> Given material:
----
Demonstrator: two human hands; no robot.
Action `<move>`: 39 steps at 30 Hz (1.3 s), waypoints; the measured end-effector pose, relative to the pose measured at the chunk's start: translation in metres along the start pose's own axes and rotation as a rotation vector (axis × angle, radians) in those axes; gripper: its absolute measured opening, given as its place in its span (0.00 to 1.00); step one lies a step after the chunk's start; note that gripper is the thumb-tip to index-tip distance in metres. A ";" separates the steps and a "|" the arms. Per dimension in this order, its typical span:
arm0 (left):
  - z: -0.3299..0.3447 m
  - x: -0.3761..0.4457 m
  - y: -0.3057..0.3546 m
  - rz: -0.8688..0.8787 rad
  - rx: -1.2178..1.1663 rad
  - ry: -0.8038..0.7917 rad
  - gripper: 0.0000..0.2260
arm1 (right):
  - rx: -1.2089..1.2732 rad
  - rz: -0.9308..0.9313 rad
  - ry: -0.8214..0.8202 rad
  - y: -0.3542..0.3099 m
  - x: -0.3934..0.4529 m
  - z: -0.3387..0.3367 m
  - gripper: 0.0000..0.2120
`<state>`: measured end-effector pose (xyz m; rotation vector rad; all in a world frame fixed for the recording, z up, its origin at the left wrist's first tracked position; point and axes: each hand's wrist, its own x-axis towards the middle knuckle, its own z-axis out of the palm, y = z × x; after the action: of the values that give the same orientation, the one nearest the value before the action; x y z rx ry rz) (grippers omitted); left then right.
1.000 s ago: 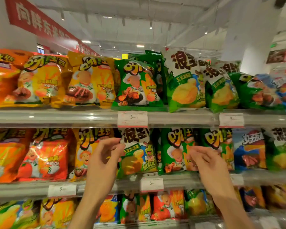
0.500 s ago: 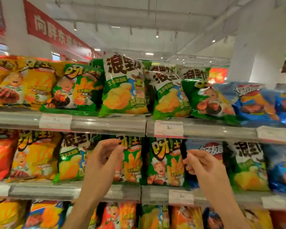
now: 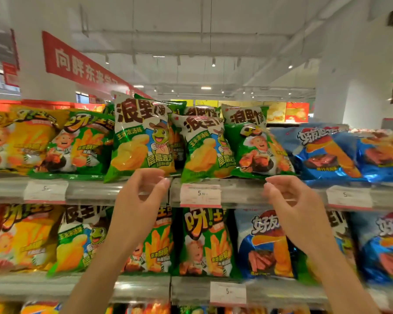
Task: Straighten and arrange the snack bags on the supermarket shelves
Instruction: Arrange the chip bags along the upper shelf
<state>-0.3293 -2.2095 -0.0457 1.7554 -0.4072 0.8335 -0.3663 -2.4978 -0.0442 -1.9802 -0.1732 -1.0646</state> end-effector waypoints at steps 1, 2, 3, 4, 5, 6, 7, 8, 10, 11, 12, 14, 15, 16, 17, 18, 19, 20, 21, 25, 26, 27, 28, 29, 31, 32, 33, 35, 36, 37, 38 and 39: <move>0.003 0.009 0.004 0.025 0.024 0.001 0.04 | -0.043 -0.014 0.022 -0.004 0.009 -0.003 0.03; 0.006 0.018 0.008 0.050 0.046 -0.001 0.04 | -0.089 -0.029 0.050 -0.008 0.019 -0.005 0.04; 0.011 0.027 0.012 0.081 0.077 -0.008 0.05 | -0.143 -0.044 0.082 -0.011 0.030 -0.006 0.07; 0.016 0.036 0.016 0.120 0.120 -0.018 0.06 | -0.210 -0.057 0.110 -0.014 0.041 -0.007 0.10; 0.020 0.045 0.020 0.162 0.177 -0.029 0.08 | -0.286 -0.062 0.127 -0.016 0.053 -0.008 0.13; 0.024 0.053 0.023 0.206 0.245 -0.032 0.10 | -0.362 -0.056 0.126 -0.017 0.064 -0.007 0.18; 0.027 0.060 0.025 0.248 0.319 -0.024 0.12 | -0.426 -0.038 0.100 -0.017 0.075 -0.006 0.24; 0.029 0.067 0.027 0.288 0.391 -0.006 0.13 | -0.465 -0.001 0.058 -0.017 0.084 -0.005 0.30; 0.027 0.080 0.027 0.351 0.517 0.038 0.14 | -0.485 0.118 -0.058 -0.014 0.101 0.001 0.42; 0.024 0.085 0.026 0.371 0.570 0.062 0.14 | -0.482 0.178 -0.120 -0.011 0.107 0.004 0.46; 0.021 0.089 0.023 0.382 0.618 0.085 0.14 | -0.469 0.228 -0.170 -0.008 0.112 0.007 0.50; 0.013 0.096 0.016 0.369 0.688 0.115 0.15 | -0.409 0.288 -0.207 -0.002 0.116 0.010 0.52; 0.009 0.099 0.013 0.346 0.705 0.109 0.16 | -0.375 0.299 -0.192 0.001 0.117 0.011 0.51; 0.007 0.100 0.010 0.321 0.713 0.095 0.17 | -0.345 0.304 -0.165 0.004 0.117 0.011 0.50; 0.004 0.101 0.007 0.303 0.720 0.082 0.17 | -0.320 0.305 -0.136 0.006 0.117 0.011 0.48; 0.003 0.102 0.005 0.296 0.723 0.073 0.17 | -0.297 0.303 -0.111 0.006 0.117 0.011 0.47; 0.001 0.102 0.003 0.296 0.722 0.068 0.16 | -0.273 0.298 -0.088 0.006 0.117 0.012 0.45; 0.001 0.102 0.002 0.297 0.715 0.065 0.16 | -0.247 0.292 -0.066 0.005 0.117 0.012 0.44; 0.000 0.103 0.002 0.296 0.703 0.066 0.16 | -0.222 0.285 -0.045 0.004 0.116 0.013 0.43; -0.001 0.104 0.003 0.282 0.647 0.075 0.15 | -0.133 0.226 0.027 0.003 0.115 0.015 0.42; -0.001 0.104 0.003 0.278 0.631 0.075 0.15 | -0.114 0.211 0.038 0.003 0.114 0.016 0.42; -0.002 0.105 0.003 0.273 0.617 0.076 0.15 | -0.092 0.198 0.042 0.002 0.114 0.017 0.42; -0.002 0.106 0.004 0.268 0.606 0.076 0.14 | -0.063 0.186 0.039 0.002 0.114 0.019 0.42; -0.003 0.106 0.004 0.264 0.598 0.076 0.14 | -0.026 0.176 0.034 0.001 0.114 0.020 0.42; -0.003 0.107 0.005 0.257 0.580 0.068 0.14 | 0.042 0.167 0.035 -0.001 0.117 0.022 0.42; -0.004 0.107 0.006 0.252 0.568 0.061 0.14 | 0.066 0.163 0.043 -0.003 0.118 0.022 0.43; -0.005 0.107 0.007 0.246 0.556 0.053 0.14 | 0.083 0.155 0.054 -0.005 0.119 0.022 0.43; -0.008 0.107 0.010 0.227 0.532 0.031 0.13 | 0.096 0.128 0.072 -0.010 0.119 0.023 0.43; -0.009 0.107 0.011 0.220 0.517 0.023 0.13 | 0.094 0.111 0.079 -0.014 0.118 0.024 0.44; -0.010 0.106 0.012 0.215 0.492 0.017 0.13 | 0.097 0.092 0.080 -0.020 0.117 0.026 0.45; -0.012 0.105 0.014 0.212 0.450 0.015 0.12 | 0.113 0.067 0.072 -0.027 0.114 0.028 0.44; -0.013 0.104 0.015 0.205 0.387 0.016 0.11 | 0.138 0.035 0.057 -0.036 0.112 0.031 0.42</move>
<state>-0.2708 -2.1886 0.0406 2.0846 -0.4418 1.1303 -0.2941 -2.4808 0.0518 -1.8212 -0.1758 -1.0573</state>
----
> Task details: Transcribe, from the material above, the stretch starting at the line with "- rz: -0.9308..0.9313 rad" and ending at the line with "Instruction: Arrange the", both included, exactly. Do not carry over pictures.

> Result below:
  - rz: -0.9308..0.9313 rad
  - ry: -0.8214..0.8202 rad
  - y: -0.3542..0.3099 m
  - x: -0.3934..0.4529 m
  - z: -0.3387..0.3367 m
  - gripper: 0.0000..0.2120
`<state>`: measured end-effector pose (xyz m; rotation vector rad; all in a world frame fixed for the recording, z up, its origin at the left wrist's first tracked position; point and axes: each hand's wrist, its own x-axis towards the middle knuckle, its own z-axis out of the palm, y = z × x; after the action: of the values that give the same orientation, the one nearest the value before the action; x y z rx ry rz) (grippers omitted); left then right.
1.000 s ago: 
0.500 s ago: 
now: 
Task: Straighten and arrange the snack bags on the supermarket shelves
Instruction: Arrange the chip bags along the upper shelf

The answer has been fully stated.